Use in children: Safety and effectiveness of Carbidopa-Levodopa in infants and children have not been established, and its use in
patients below the age of 18 years is not recommended.
Drug interactions: Symptomatic postural hypotension has occurred when Carbidopa-Levodopa is added to the treatment of a patient
receiving antihypertensive medicines. Therefore, when therapy with Carbidopa-Levodopa is started, dosage adjustment of the
antihypertensive medicine may be required. There have been rare reports of adverse reactions, including hypertension and
dyskinesia, resulting from the concomitant use of tricyclic antidepressants and Carbidopa-Levodopa. Studies demonstrate a decrease
in the bioavailability of Carbidopa and/or Levodopa when it is ingested with ferrous sulphate or ferrous gluconate. Dopamine-2
receptor antagonists (e.g., phenothiazines, butyrophenones and risperidone) and isoniazid may reduce the therapeutic effects of
Levodopa. In addition, the beneficial effects of Levodopa in Parkinson’s disease have been reported to be reversed by phenytoin
and papaverine. Patients taking these medicines with Carbidopa-Levodopa should be carefully observed for loss of
therapeutic response. Concomitant therapy with selegiline and Carbidopa-Levodopa may be associated with severe orthostatic
hypotension not attributable to Carbidopa-Levodopa alone.

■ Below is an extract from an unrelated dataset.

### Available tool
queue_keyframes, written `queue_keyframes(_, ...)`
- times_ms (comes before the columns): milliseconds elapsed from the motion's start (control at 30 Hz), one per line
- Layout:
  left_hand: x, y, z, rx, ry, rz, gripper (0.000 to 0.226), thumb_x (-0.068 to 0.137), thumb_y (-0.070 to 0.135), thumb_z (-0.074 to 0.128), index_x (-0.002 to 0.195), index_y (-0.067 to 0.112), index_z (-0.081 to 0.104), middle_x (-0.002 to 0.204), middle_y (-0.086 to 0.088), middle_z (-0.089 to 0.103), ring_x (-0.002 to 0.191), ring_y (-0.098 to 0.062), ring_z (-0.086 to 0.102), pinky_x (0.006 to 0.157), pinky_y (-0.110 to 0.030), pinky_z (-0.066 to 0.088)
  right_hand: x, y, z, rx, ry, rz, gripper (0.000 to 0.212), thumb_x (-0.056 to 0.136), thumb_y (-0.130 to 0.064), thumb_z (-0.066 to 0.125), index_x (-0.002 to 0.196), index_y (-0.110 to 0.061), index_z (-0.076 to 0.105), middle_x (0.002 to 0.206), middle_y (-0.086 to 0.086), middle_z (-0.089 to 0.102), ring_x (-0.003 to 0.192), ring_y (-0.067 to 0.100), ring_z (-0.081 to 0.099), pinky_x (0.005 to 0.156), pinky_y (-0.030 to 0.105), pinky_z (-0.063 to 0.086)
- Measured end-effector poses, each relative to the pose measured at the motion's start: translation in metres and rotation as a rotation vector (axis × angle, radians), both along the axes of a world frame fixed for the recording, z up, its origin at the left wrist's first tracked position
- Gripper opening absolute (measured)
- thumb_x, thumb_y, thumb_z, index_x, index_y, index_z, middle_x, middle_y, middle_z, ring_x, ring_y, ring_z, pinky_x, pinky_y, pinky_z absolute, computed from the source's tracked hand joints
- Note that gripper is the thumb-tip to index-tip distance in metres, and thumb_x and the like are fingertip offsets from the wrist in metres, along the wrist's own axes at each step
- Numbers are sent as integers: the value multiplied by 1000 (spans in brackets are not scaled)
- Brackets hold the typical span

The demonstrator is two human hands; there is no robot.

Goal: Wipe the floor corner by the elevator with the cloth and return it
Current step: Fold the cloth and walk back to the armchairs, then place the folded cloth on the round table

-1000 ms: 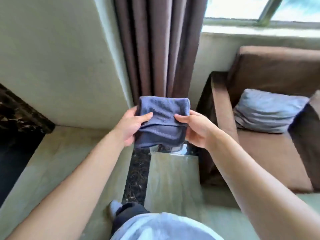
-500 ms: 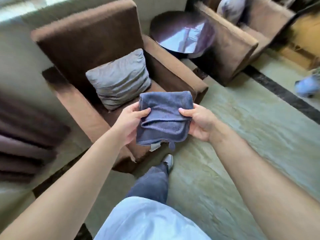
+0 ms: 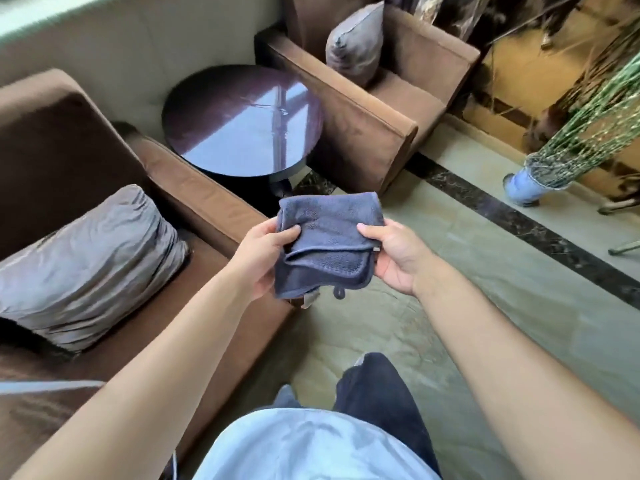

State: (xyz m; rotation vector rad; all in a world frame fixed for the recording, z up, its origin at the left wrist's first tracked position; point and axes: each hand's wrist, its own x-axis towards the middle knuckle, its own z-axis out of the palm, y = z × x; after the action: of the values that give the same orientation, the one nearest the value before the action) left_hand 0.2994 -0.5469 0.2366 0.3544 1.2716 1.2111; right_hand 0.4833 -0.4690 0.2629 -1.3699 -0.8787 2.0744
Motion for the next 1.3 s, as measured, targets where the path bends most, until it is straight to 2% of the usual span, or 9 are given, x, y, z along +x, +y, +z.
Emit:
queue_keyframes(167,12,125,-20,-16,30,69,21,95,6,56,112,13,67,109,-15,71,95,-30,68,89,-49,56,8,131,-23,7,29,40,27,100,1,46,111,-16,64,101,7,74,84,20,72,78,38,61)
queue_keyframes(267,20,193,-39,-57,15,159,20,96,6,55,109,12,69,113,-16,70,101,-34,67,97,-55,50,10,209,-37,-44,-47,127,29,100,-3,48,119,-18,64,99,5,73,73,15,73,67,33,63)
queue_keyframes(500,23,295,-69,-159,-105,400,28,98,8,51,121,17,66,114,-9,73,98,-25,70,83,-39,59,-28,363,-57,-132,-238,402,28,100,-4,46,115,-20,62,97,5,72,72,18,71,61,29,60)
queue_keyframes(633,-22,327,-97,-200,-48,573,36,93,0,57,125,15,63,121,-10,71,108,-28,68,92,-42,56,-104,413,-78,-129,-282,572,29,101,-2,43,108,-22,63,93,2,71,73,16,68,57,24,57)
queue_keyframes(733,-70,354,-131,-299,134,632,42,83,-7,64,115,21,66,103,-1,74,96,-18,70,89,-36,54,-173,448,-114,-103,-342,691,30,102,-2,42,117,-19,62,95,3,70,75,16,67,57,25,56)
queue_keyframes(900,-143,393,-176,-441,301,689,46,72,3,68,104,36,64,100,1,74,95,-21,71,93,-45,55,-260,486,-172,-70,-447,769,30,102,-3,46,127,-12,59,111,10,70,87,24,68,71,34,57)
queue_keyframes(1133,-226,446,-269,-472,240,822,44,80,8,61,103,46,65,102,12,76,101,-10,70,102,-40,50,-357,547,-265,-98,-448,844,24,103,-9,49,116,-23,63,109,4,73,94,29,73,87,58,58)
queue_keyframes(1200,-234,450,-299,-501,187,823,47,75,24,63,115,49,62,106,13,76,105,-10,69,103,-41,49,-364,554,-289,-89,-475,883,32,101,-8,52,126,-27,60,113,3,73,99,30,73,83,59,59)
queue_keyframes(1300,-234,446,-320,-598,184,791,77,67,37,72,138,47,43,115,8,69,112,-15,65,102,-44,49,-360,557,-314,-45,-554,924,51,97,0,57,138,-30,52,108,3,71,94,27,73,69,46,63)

Side-effects: Adverse effects that occur frequently in patients receiving Carbidopa-Levodopa are those due to the central
neuropharmacologic activity of dopamine. These reactions usually can be diminished by dosage reduction. The most common adverse
effects are dyskinesias including choreiform, dystonic, and other involuntary movements and nausea. Body as a whole: syncope,
chest pain, anorexia. Cardiovascular: palpitation, orthostatic effects including hypotensive episodes, hypertension, phlebitis.

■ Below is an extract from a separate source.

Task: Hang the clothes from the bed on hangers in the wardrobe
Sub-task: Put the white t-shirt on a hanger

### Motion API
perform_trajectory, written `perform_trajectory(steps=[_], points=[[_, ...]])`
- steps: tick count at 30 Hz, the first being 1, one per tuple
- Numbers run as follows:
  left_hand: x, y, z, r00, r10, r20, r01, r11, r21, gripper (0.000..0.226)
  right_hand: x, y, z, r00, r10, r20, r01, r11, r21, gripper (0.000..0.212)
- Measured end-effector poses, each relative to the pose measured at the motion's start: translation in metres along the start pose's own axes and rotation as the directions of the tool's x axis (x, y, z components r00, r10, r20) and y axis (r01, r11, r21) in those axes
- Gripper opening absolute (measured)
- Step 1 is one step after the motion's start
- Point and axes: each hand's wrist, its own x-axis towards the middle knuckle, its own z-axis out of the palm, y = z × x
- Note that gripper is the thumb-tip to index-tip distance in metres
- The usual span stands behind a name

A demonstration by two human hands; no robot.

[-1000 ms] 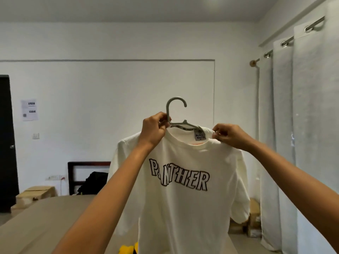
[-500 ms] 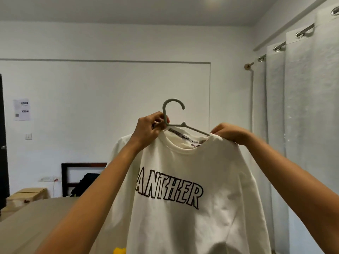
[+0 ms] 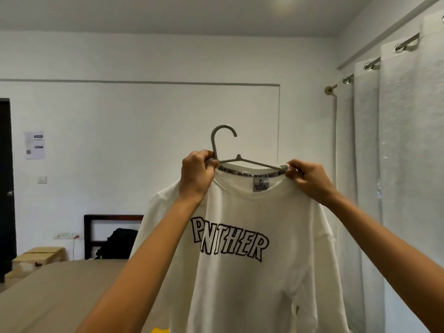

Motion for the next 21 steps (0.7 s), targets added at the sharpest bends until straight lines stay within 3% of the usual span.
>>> perform_trajectory(steps=[3,6,8,11,14,16,18,21], points=[[-0.001,0.006,-0.004,0.999,0.028,-0.026,-0.025,0.996,0.086,0.022,0.007,0.000,0.008,0.996,0.004,-0.091,-0.016,0.991,-0.129,0.013],[-0.006,0.013,-0.014,0.992,-0.113,-0.052,0.105,0.986,-0.127,0.030,0.012,0.001,0.013,0.994,0.050,-0.102,-0.066,0.984,-0.165,0.019],[-0.008,0.012,-0.021,0.981,-0.180,0.065,0.191,0.954,-0.232,0.032,0.014,0.001,0.013,0.993,0.051,-0.104,-0.069,0.982,-0.178,0.019],[-0.004,-0.003,-0.031,0.944,-0.170,0.283,0.250,0.929,-0.274,0.029,0.009,0.004,0.010,0.996,0.001,-0.090,-0.017,0.984,-0.178,0.026],[0.001,-0.026,-0.034,0.900,-0.111,0.421,0.159,0.984,-0.081,0.020,0.004,0.010,0.009,0.991,-0.020,-0.129,-0.005,0.982,-0.189,0.033],[-0.001,-0.034,-0.031,0.827,-0.104,0.553,0.167,0.984,-0.064,0.022,0.004,0.015,0.011,0.992,0.002,-0.128,-0.028,0.979,-0.202,0.028],[-0.006,-0.034,-0.024,0.794,-0.125,0.595,0.251,0.959,-0.133,0.027,0.006,0.017,0.014,0.997,0.024,-0.078,-0.041,0.976,-0.215,0.026],[-0.012,-0.033,-0.014,0.803,-0.126,0.583,0.317,0.918,-0.238,0.046,0.010,0.016,0.015,0.996,0.091,-0.013,-0.091,0.970,-0.227,0.027]])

Gastrointestinal: vomiting, gastrointestinal bleeding, development of duodenal ulcer, diarrhoea, dark saliva. Haemotologic:
leukopenia, haemolytic and nonhaemolytic anaemia, thrombocytopenia, agranulocytosis. Hypersensitivity: angioedema, urticaria,
pruritus, Henoch-Schonlein purpura. Nervous System: dizziness, somnolence, paresthesia, delusions, hallucinations and paranoid
ideation, depression with or without development of suicidal tendencies, dementia, dream abnormalities, agitation, confusion,
increased libido. Respiratory: dyspnea. Skin: alopecia, rash, dark sweat. Urogenital: dark urine.
Pharmaceutical precautions
Store in a cool and dry place, protected from light.
Packaging quantities
Co-dopa tablet: Cartons containing 30 tablets in blister.